Similarly, reading scores for all students have decreased by seven points since 2020, but reading levels for Black students have decreased more drastically than that of White students. The American educational system has been failing, but minority and urban public-school students have been the most adversely affected.   


Parents who cannot afford private schools send their children to public schools.

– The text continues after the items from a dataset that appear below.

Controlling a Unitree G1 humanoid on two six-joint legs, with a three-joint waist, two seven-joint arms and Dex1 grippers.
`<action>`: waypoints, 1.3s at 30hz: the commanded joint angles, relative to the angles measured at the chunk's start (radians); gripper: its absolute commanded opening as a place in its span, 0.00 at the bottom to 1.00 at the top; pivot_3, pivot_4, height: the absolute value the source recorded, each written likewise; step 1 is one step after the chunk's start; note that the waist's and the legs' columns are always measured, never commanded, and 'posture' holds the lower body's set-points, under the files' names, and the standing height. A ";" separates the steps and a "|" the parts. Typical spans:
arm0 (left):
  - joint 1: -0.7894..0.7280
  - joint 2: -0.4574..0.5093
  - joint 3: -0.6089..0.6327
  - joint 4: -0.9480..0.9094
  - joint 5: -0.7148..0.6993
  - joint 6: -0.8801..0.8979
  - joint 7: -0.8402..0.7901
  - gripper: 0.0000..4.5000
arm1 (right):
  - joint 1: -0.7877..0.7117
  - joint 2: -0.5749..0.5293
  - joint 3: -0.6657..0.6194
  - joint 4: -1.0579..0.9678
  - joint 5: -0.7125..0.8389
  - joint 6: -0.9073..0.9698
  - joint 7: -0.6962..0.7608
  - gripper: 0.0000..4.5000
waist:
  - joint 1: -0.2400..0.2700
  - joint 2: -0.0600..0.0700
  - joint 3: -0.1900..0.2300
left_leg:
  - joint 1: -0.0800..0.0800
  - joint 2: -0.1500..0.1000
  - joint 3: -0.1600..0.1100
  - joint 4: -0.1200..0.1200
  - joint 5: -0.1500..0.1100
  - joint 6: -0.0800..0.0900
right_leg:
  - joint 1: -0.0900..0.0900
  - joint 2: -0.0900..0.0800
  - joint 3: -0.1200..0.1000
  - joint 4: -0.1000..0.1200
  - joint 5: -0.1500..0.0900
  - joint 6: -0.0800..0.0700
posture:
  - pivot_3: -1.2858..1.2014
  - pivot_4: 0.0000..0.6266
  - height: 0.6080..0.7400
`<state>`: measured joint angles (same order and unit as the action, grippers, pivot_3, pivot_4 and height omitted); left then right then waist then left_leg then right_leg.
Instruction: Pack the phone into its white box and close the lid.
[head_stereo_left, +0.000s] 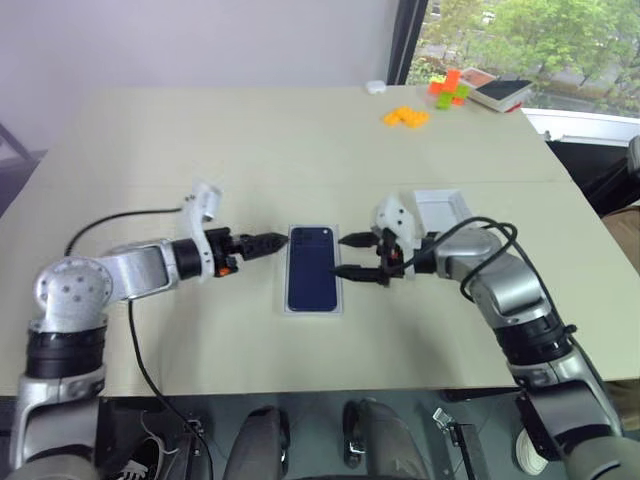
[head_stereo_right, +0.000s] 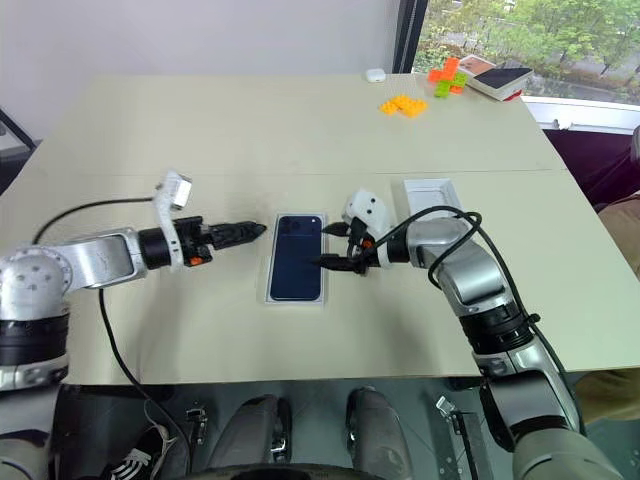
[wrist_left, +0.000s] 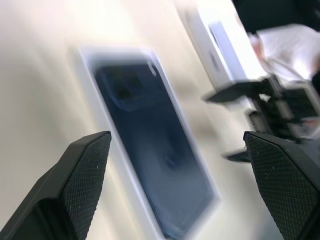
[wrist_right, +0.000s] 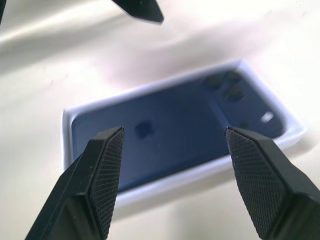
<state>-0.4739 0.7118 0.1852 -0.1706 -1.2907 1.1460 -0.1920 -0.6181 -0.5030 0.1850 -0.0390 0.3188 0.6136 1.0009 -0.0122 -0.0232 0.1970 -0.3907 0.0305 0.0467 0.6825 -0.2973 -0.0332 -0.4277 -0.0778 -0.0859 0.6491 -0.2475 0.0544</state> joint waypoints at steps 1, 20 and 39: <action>0.064 0.045 0.027 -0.062 0.181 -0.192 -0.194 0.99 | -0.032 0.051 -0.024 -0.020 0.027 0.007 -0.046 0.75 | -0.001 0.000 0.000 | 0.000 0.000 0.000 0.000 0.000 0.000 | 0.000 0.000 0.000 0.000 0.000 0.000 | 0.52 0.24 1.00; 0.182 -0.028 0.002 -0.063 0.457 -0.366 -0.360 1.00 | -0.019 0.133 0.080 0.085 -0.108 -0.098 -0.119 0.01 | 0.001 0.000 0.000 | -0.001 0.001 0.000 0.000 -0.005 0.008 | -0.001 -0.002 0.000 0.000 0.000 0.000 | 0.52 0.24 1.00; 0.158 -0.041 -0.241 0.071 0.834 -0.530 -0.495 1.00 | 0.031 -0.052 0.047 0.138 -0.176 -0.194 -0.016 0.01 | -0.001 0.001 0.000 | -0.001 0.001 0.001 0.000 -0.006 0.010 | -0.001 0.000 0.000 0.000 0.000 0.000 | 0.52 0.24 1.00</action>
<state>-0.3167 0.6551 -0.0500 -0.0953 -0.4910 0.6428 -0.6706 -0.5833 -0.5463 0.2341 0.1304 0.1519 0.4465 0.9863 -0.0131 -0.0225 0.1974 -0.3913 0.0320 0.0473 0.6824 -0.3031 -0.0229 -0.4291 -0.0777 -0.0854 0.6495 -0.2475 0.0545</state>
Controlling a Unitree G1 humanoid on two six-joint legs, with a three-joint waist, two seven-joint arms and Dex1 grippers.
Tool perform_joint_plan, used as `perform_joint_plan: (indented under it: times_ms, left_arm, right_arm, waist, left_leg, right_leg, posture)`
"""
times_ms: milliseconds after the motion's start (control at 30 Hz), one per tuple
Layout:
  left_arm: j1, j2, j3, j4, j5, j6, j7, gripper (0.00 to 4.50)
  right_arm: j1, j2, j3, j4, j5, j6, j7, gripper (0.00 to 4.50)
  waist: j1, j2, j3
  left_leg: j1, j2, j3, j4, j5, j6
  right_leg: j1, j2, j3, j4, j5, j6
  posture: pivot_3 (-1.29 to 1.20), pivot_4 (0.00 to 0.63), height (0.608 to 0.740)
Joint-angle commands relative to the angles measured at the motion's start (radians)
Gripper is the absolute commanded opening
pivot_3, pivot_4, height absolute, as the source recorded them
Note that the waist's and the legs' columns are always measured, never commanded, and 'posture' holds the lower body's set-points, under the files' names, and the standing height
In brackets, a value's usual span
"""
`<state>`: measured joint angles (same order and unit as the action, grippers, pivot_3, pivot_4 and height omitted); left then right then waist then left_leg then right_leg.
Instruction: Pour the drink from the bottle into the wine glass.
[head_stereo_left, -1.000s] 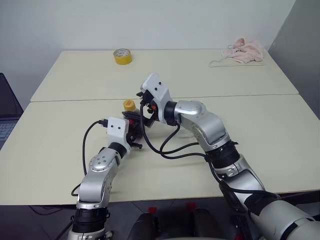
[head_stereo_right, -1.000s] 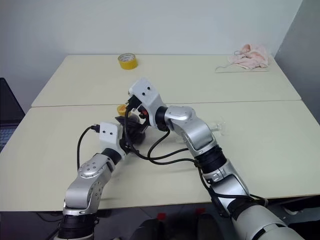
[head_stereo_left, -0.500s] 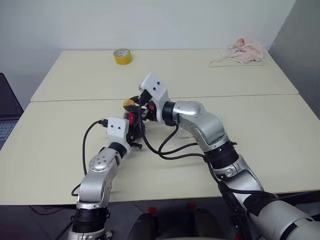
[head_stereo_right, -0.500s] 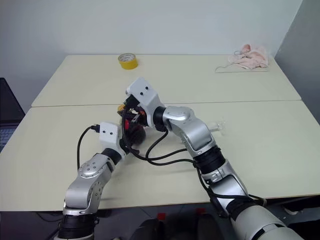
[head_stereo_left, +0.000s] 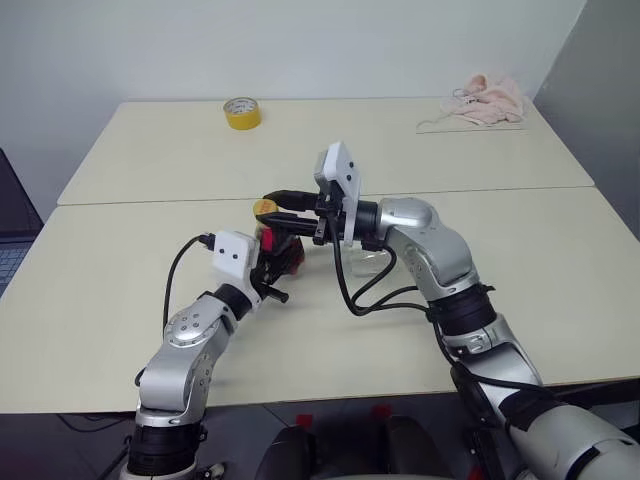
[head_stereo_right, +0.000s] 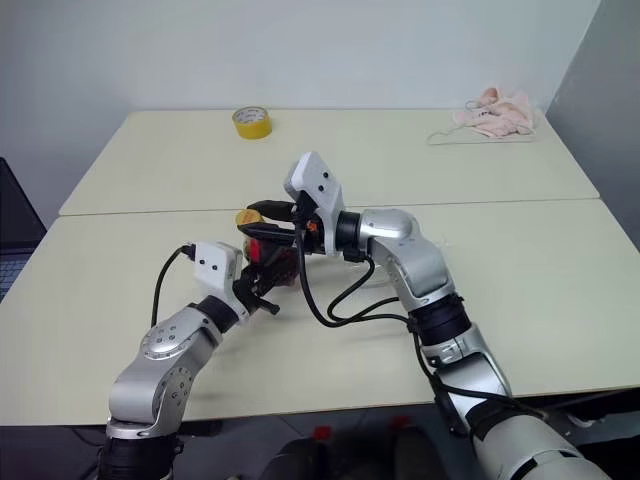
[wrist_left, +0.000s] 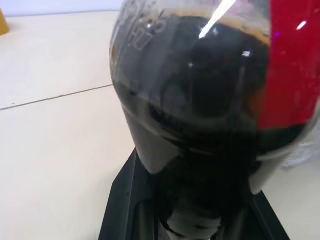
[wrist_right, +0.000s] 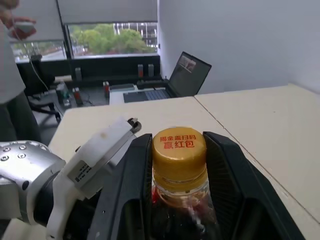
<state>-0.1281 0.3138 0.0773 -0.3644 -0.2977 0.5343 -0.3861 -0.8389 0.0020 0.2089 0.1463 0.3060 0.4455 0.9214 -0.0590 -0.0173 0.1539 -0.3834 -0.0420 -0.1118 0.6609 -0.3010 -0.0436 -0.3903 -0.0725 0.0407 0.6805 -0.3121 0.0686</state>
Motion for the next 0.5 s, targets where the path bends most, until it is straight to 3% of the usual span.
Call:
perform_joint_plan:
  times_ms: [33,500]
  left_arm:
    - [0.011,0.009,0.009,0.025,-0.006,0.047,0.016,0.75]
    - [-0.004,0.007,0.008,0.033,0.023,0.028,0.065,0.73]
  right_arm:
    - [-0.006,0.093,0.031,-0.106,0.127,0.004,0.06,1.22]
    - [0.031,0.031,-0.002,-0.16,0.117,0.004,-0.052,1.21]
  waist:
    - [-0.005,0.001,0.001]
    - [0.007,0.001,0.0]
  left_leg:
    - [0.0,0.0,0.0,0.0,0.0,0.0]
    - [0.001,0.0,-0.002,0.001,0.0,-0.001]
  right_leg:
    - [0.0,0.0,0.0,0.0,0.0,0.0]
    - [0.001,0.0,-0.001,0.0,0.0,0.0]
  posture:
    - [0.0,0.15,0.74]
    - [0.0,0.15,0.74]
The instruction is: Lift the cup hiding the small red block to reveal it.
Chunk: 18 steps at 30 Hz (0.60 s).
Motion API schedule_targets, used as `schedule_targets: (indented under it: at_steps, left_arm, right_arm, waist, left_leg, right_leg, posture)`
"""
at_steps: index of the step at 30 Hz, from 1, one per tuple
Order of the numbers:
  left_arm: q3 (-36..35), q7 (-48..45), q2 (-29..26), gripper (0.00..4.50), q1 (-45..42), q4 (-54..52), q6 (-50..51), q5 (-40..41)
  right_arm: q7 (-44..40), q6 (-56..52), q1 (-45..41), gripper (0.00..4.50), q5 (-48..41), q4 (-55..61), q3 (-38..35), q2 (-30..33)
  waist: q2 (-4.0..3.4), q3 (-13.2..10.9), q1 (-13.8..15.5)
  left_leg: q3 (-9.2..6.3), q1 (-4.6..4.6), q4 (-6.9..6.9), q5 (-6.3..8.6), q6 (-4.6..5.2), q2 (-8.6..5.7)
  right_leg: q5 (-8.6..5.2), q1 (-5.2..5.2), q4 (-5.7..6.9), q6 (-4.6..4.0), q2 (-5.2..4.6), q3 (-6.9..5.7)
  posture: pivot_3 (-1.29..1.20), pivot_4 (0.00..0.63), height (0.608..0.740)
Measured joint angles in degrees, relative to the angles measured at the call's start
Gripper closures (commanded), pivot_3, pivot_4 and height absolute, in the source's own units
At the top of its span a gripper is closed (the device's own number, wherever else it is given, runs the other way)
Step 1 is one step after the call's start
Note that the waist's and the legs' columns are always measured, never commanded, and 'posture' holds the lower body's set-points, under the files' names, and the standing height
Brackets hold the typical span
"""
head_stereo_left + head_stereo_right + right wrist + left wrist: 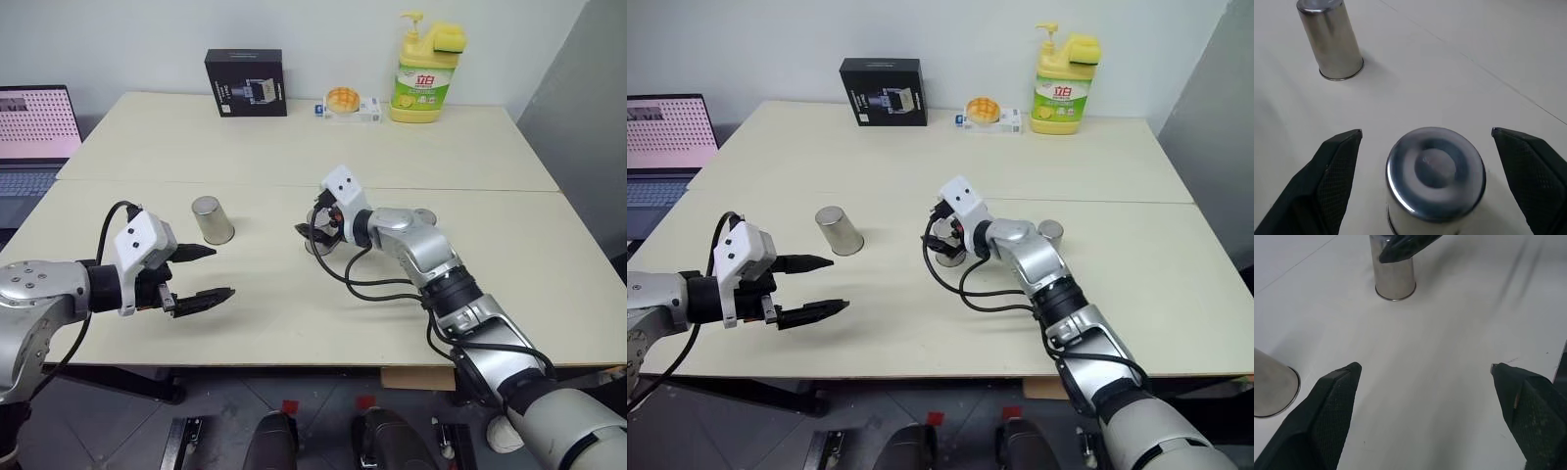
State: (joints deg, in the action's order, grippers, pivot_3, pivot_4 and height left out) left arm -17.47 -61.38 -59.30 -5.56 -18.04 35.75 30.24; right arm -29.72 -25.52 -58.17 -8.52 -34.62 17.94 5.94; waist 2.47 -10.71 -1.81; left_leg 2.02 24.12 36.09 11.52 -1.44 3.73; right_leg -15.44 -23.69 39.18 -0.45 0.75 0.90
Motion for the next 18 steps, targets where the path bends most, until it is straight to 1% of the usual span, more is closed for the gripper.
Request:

The best public schools are so sought after that they typically cause the nearby housing costs to increase.   

Increased housing costs inadvertently construct a blockade for students from lower-income households to attend good schools.  


If Trump’s EFOF executive order is carried out as intended, government funds could aid parents in sending their children to private or higher-performing schools that they are not ‘zoned’ to attend or could not, otherwise, afford.  

Although there will be no chief diversity officers to oversee the process and ensure that our nation’s most at-risk students (including minorities, females, neuro-divergent, and disabled students) are being considered, this is still a glimmer of hope for Americans who dream of greater diversity, equity, and inclusion.  

Assuming the order will not lead to increased private school tuition, this potentially empowers parents of all backgrounds to attain a better education for their children.   

As all the state leaders await the Secretary of Education’s issuance of guidance within the next 60 days, education students should carefully consider how and where they would like to teach. With the enaction of these changes, some schools will promptly become recipients of additional government funding while others will have to struggle to remain operative.  

Hopefully, our nation will seize the opportunity to place students in better learning environments and provide the upcoming generations with the knowledge to make America great.